Pass a buffer value from JavaScript to PostgreSQL.

const result = await client.oneFirst(sql`
  select ${sql.binary(Buffer.from('hello'))} as b
`)
expect(result).toMatchInlineSnapshot(`"\\x68656c6c6f"`)

sql.json

await client.query(sql`
  drop table if exists jsonb_test;
  create table jsonb_test (id int, data jsonb);
`)

const insert = await client.one(sql`
  insert into jsonb_test values (1, ${sql.json({foo: 'bar'})})
  returning *
`)

expect(insert).toEqual({data: {foo: 'bar'}, id: 1})

sql.jsonb

const insert = await client.one(sql`
  insert into jsonb_test values (1, ${sql.jsonb({foo: 'bar'})})
  returning *
`)

expect(insert).toEqual({data: {foo: 'bar'}, id: 1})

JSON.stringify

const insert = await client.one(sql`
  insert into jsonb_test values (1, ${JSON.stringify({foo: 'bar'})})
  returning *
`)

expect(insert).toEqual({data: {foo: 'bar'}, id: 1})

sql.literalValue

Use sql.literal to inject a raw SQL string into a query. It is escaped, so safe from SQL injection, but it's not parameterized, so should only be used where parameters are not possible, i.e. for non-optimizeable SQL commands.

From the PostgreSQL documentation:

PL/pgSQL variable values can be automatically inserted into optimizable SQL commands, which are SELECT, INSERT, UPDATE, DELETE, MERGE, and certain utility commands that incorporate one of these, such as EXPLAIN and CREATE TABLE ... AS SELECT. In these commands, any PL/pgSQL variable name appearing in the command text is replaced by a query parameter, and then the current value of the variable is provided as the parameter value at run time.

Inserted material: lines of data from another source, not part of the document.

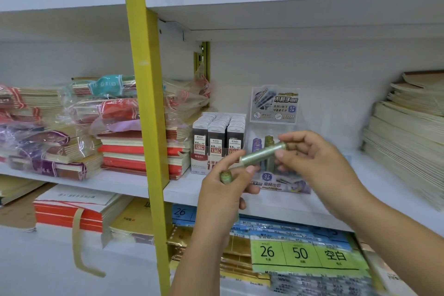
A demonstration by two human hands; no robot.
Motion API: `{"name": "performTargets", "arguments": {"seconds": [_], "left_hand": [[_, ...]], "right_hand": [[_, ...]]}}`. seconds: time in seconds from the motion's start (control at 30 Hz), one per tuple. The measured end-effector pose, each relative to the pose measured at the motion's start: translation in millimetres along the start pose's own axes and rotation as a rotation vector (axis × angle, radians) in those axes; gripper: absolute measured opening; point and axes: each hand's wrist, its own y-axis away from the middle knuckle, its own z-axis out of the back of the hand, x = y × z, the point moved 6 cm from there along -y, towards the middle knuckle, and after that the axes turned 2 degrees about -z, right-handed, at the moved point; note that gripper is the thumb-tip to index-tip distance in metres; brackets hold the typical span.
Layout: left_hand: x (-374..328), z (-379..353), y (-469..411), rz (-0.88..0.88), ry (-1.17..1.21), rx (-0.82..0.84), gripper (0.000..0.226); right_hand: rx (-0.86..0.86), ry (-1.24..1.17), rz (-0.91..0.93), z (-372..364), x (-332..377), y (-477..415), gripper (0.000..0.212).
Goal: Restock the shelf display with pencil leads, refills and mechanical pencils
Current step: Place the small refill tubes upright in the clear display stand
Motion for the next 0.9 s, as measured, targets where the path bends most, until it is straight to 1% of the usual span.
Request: {"name": "performTargets", "arguments": {"seconds": [0.03, 0.1, 0.2, 0.27, 0.33, 0.43, 0.57, 0.67, 0.77, 0.9], "left_hand": [[1.3, -1.9, -0.6, 0.002, -0.01, 0.024, 0.031], [3.8, -4.1, -2.1, 0.001, -0.032, 0.062, 0.028], [9.4, -4.2, -6.1, 0.014, -0.055, 0.098, 0.019], [13.6, -4.0, -9.1, 0.042, -0.043, 0.119, 0.022], [17.6, -2.5, -13.0, 0.046, -0.009, 0.134, 0.032], [23.0, 1.1, -17.8, 0.054, 0.03, 0.148, 0.041], [25.5, 8.9, -18.8, 0.065, -0.067, 0.117, 0.035], [23.6, 14.3, -19.0, 0.015, -0.085, 0.084, 0.033], [20.9, 16.7, -20.4, -0.014, -0.039, 0.05, 0.032], [18.1, 14.5, -21.3, -0.035, -0.006, 0.023, 0.032]], "right_hand": [[-0.035, 0.007, 0.025, 6.7, 5.5, -6.3, 0.024], [-0.108, 0.075, 0.131, 20.2, 23.0, -23.8, 0.025], [-0.139, 0.347, 0.275, 28.5, 46.2, -56.8, 0.026], [-0.105, 0.556, 0.283, 26.4, 46.5, -79.2, 0.022], [-0.054, 0.721, 0.256, 22.0, 38.4, -96.8, 0.023], [0.033, 0.851, 0.225, 13.1, 26.1, -113.1, 0.024], [0.155, 0.918, 0.129, 0.7, 8.4, -125.9, 0.029], [0.238, 0.904, 0.038, -5.0, -6.1, -129.2, 0.024], [0.254, 0.879, 0.006, -3.1, -11.8, -132.3, 0.02], [0.259, 0.878, 0.019, -1.0, -12.9, -132.8, 0.017]]}}
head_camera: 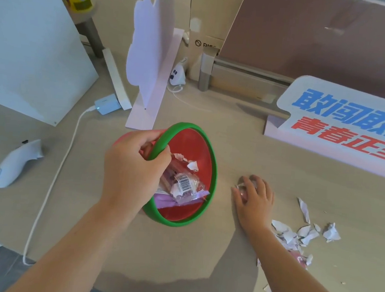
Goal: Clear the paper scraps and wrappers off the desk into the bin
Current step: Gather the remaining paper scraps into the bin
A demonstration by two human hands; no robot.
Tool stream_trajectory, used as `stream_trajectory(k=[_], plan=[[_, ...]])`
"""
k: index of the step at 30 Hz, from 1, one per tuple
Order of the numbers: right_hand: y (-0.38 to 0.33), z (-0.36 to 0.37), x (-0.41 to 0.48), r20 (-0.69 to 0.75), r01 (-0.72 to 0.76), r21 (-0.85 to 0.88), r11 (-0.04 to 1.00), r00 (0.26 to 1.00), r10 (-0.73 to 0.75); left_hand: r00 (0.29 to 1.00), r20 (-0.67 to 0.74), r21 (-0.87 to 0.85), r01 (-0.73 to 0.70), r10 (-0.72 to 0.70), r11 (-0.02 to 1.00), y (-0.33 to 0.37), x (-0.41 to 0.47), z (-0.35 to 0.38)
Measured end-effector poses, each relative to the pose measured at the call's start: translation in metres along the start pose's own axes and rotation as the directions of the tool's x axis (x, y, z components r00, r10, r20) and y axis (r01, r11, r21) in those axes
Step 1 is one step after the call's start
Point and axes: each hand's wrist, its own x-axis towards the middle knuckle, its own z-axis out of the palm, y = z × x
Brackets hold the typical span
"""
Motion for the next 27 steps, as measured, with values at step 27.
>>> stream_trajectory(k=[27], plan=[[-0.040, -0.050, 0.032, 0.157, -0.222, 0.488, 0.844, 0.974, 0.166, 0.992, -0.085, -0.042, 0.091, -0.095, 0.995, 0.002, -0.003, 0.002]])
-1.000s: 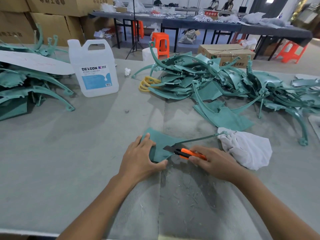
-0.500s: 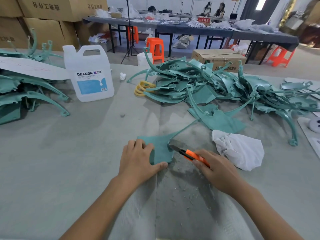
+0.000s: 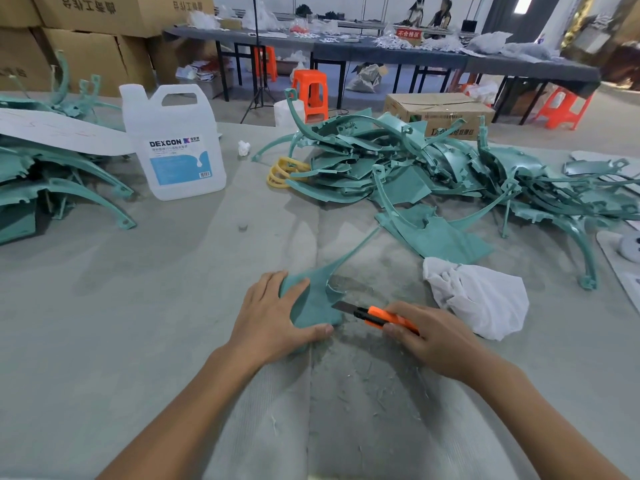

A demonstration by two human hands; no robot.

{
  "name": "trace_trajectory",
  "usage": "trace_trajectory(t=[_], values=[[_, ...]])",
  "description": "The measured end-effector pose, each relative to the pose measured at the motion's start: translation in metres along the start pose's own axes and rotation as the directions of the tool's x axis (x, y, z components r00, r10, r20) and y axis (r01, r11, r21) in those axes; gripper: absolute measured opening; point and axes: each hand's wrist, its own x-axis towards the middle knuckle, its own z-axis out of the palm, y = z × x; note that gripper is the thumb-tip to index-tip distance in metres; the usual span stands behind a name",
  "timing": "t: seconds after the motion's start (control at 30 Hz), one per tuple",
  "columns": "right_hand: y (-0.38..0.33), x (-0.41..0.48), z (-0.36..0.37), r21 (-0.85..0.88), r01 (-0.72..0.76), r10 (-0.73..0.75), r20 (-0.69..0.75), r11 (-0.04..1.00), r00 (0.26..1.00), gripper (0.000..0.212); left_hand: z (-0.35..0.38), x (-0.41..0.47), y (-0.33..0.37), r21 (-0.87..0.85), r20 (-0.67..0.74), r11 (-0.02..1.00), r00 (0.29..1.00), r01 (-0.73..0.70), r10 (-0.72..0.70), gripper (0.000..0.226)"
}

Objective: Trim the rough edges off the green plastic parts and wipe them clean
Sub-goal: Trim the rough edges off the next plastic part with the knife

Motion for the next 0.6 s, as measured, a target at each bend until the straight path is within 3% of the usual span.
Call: trace_trajectory(t=[0.2, 0.27, 0.37, 0.6], values=[[-0.0018, 0.0052, -0.0012, 0.031, -0.006, 0.008, -0.056, 1.0, 0.998, 0.011, -0.0003, -0.0016, -0.0004, -0.015, 0.01, 1.0, 1.0, 0.011, -0.011, 0.114], [0.0, 0.0011, 0.0, 0.024, -0.004, 0.004, -0.024, 1.0, 1.0, 0.002, -0.0009, -0.0015, -0.0003, -0.018, 0.01, 1.0, 1.0, 0.014, -0.014, 0.113], [-0.0015, 0.0051, -0.0011, -0.014, -0.027, 0.027, -0.005, 1.0, 1.0, 0.012, -0.0021, -0.0016, 0.0001, -0.029, 0.009, 0.999, 1.0, 0.013, -0.013, 0.114], [-0.0042, 0.0033, -0.0003, -0.019, -0.04, 0.039, -0.045, 0.999, 0.998, 0.015, -0.0029, -0.003, 0.0011, -0.026, 0.026, 1.0, 1.0, 0.016, -0.015, 0.114]])
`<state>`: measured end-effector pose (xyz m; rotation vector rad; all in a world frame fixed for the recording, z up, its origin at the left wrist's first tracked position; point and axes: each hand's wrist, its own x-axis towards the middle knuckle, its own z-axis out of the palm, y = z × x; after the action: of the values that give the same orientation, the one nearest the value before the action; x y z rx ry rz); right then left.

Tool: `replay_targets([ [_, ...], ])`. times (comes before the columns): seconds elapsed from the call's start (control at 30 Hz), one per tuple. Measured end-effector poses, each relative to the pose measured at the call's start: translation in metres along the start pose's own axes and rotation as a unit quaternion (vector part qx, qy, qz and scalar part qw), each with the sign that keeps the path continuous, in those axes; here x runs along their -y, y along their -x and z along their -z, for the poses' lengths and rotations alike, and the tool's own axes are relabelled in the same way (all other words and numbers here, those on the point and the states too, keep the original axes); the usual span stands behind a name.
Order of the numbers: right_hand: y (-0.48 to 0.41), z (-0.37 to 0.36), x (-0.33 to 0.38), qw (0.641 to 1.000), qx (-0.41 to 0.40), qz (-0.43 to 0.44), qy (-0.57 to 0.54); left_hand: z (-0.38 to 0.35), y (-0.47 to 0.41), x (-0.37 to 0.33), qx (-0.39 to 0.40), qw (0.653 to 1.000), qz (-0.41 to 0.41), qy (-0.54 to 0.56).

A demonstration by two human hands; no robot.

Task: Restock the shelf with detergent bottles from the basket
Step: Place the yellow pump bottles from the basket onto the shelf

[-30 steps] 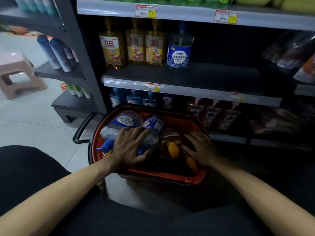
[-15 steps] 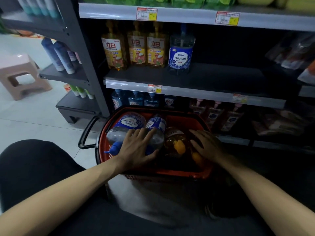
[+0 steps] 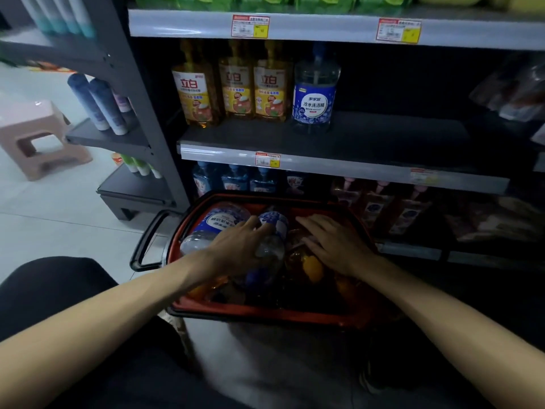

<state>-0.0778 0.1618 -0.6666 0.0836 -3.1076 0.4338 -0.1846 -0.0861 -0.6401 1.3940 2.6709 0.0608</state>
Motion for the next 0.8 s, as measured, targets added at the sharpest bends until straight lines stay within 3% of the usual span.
replay_targets([
  [0.17, -0.021, 0.037, 0.027, 0.988, 0.056, 0.085, 0.117, 0.011, -0.016, 0.025, 0.026, 0.994, -0.100, -0.027],
  [0.37, -0.023, 0.042, 0.054, 0.985, 0.129, 0.077, 0.084, 0.004, -0.024, 0.045, 0.000, 0.988, -0.157, 0.008],
  [0.47, -0.022, 0.027, 0.066, 0.993, 0.096, 0.060, 0.045, 0.000, -0.025, 0.057, -0.014, 0.985, -0.167, 0.041],
  [0.63, -0.022, 0.006, 0.078, 0.984, -0.023, 0.160, 0.074, 0.000, -0.028, 0.066, 0.031, 0.984, -0.146, 0.095],
  [0.8, -0.021, -0.015, 0.067, 0.975, 0.001, 0.195, 0.110, -0.009, -0.026, 0.071, -0.007, 0.991, -0.130, 0.031],
])
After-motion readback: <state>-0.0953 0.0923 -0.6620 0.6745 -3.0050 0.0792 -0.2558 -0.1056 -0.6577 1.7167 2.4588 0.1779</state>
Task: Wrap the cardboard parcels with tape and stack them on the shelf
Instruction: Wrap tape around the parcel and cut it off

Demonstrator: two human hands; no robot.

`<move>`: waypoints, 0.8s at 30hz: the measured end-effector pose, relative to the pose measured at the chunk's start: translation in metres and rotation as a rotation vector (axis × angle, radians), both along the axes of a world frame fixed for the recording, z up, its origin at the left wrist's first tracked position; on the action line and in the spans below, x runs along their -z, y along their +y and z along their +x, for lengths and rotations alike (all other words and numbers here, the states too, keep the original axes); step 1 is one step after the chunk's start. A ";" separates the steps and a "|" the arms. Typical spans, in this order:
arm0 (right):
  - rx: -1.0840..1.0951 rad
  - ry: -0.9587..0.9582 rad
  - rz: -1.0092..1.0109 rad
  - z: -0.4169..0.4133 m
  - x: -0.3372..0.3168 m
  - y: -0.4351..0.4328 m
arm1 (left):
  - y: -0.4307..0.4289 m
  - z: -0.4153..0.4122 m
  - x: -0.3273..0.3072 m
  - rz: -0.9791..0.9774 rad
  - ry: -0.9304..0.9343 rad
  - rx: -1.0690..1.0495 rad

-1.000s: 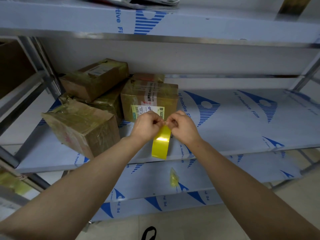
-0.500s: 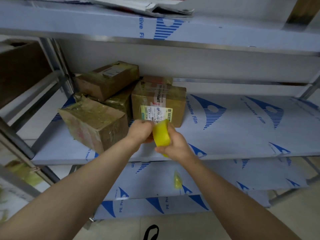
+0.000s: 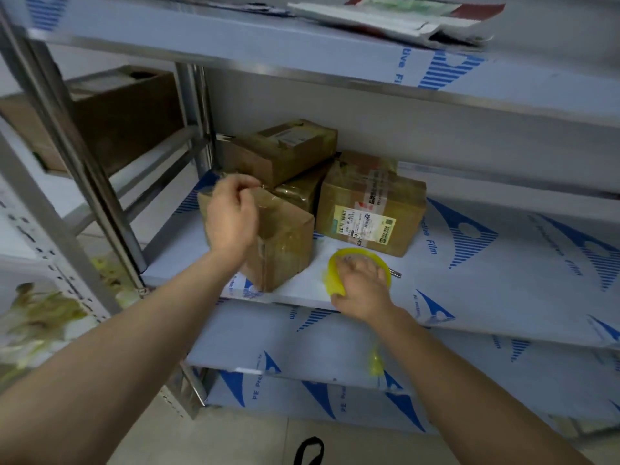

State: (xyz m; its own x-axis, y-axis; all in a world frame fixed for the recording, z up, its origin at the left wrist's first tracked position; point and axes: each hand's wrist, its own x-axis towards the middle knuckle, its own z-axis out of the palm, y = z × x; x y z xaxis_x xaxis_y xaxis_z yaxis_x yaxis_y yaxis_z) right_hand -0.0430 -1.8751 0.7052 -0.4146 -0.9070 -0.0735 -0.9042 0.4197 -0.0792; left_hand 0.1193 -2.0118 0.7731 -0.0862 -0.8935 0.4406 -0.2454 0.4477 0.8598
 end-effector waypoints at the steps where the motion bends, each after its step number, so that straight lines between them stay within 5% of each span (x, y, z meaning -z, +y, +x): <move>1: 0.054 -0.101 -0.194 0.006 -0.007 -0.005 | -0.013 0.007 0.004 0.028 -0.017 -0.071; 3: 0.106 -0.437 -0.588 0.024 -0.025 -0.020 | -0.037 0.017 0.010 0.092 -0.054 -0.128; 6: 0.011 -0.699 -0.577 0.052 -0.043 -0.049 | -0.061 0.023 0.017 0.222 -0.125 -0.091; 9: 0.022 -0.590 -0.373 0.066 -0.039 -0.074 | -0.073 0.021 0.023 0.350 -0.196 0.030; 12: 0.023 -0.377 -0.384 0.070 -0.025 -0.086 | -0.080 0.023 0.030 0.358 -0.314 0.074; 15: -0.006 -0.414 -0.393 0.061 -0.024 -0.089 | -0.078 0.030 0.034 0.307 -0.425 -0.047; 18: -0.011 -0.468 -0.278 0.047 -0.031 -0.092 | -0.059 0.029 0.034 -0.188 -0.572 -0.148; 21: 0.049 -0.633 -0.235 0.043 -0.031 -0.092 | -0.037 0.014 0.032 -0.814 -0.577 0.230; 24: 0.055 -0.715 -0.306 0.044 -0.021 -0.089 | -0.026 0.005 0.037 -0.897 -0.654 0.411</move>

This is exactly like the processing described earlier for expressions.

For other statements, such as the below, you'll need to use sql.literalValue.

const result = await client.transaction(async tx => {
  await tx.query(sql`set local search_path to ${sql.literalValue('abc')}`)
  return tx.one(sql`show search_path`)
})

expect(result).toEqual({search_path: 'abc'})
const result2 = await client.one(sql`show search_path`)
expect(result2).toEqual({search_path: '"$user", public'})

transaction savepoints

A sub-transaction can be created from within another transaction. Under the hood, @pgkit/client will generate savepoint statements, so that the sub-transactions can roll back if necessary.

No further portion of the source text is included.